• Records to use:
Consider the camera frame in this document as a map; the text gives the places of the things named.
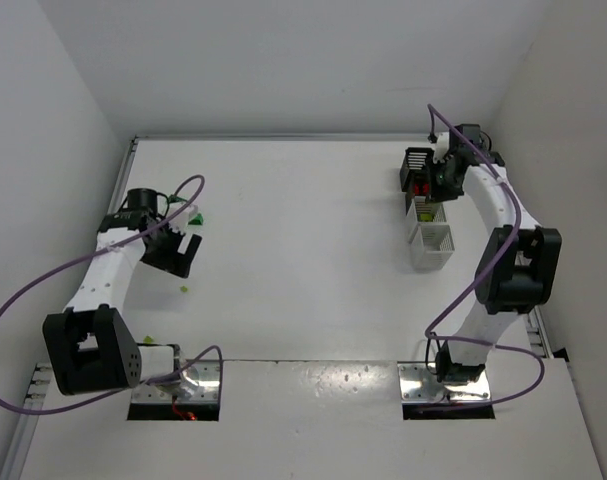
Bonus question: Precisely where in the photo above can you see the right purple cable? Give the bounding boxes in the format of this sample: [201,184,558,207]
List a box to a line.
[417,103,545,412]

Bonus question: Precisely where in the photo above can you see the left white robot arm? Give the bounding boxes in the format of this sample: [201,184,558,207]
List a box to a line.
[42,188,202,396]

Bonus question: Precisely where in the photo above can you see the white mesh container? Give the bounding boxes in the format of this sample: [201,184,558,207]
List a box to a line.
[406,196,447,240]
[410,223,455,271]

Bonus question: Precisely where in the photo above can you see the purple cable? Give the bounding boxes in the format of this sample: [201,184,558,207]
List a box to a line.
[417,103,545,412]
[0,174,223,416]

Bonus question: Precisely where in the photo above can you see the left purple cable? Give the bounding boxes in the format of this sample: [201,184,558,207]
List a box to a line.
[0,174,223,416]

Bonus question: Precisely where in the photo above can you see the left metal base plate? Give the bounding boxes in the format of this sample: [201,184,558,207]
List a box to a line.
[130,361,221,406]

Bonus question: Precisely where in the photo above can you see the near white mesh container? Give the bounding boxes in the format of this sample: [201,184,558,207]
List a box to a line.
[410,223,455,271]

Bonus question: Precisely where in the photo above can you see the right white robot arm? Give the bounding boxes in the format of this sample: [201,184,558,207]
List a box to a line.
[424,124,562,384]

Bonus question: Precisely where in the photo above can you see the metal base plate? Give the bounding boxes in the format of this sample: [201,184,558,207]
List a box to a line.
[397,362,491,405]
[130,361,221,406]

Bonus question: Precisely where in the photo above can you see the left aluminium frame rail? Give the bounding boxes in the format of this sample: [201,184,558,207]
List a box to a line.
[0,137,138,480]

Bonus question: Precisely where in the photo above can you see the black mesh container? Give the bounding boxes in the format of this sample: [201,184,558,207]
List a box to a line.
[399,147,434,186]
[401,172,429,212]

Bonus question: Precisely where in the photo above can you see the right aluminium frame rail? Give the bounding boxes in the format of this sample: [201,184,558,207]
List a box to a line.
[519,306,554,359]

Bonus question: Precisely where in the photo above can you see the red lego brick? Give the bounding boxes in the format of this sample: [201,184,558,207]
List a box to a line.
[414,183,430,197]

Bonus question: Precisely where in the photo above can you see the far black mesh container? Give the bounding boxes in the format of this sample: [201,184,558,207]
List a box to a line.
[399,147,434,186]

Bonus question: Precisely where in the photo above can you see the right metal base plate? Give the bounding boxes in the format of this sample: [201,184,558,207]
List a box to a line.
[397,362,491,405]

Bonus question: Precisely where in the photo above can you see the aluminium frame rail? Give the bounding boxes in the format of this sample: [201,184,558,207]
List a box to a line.
[519,306,554,359]
[0,137,138,480]

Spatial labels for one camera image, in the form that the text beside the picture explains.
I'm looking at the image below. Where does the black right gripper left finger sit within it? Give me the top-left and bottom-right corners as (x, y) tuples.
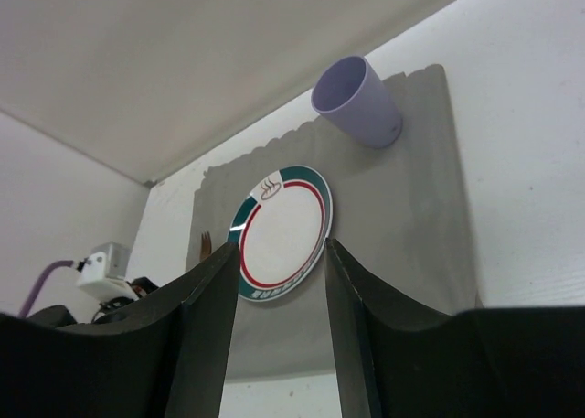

• Task requirements: For the word "left", count the lines of the listing above that hold it; the number alone is the answer.

• Exercise answer: 5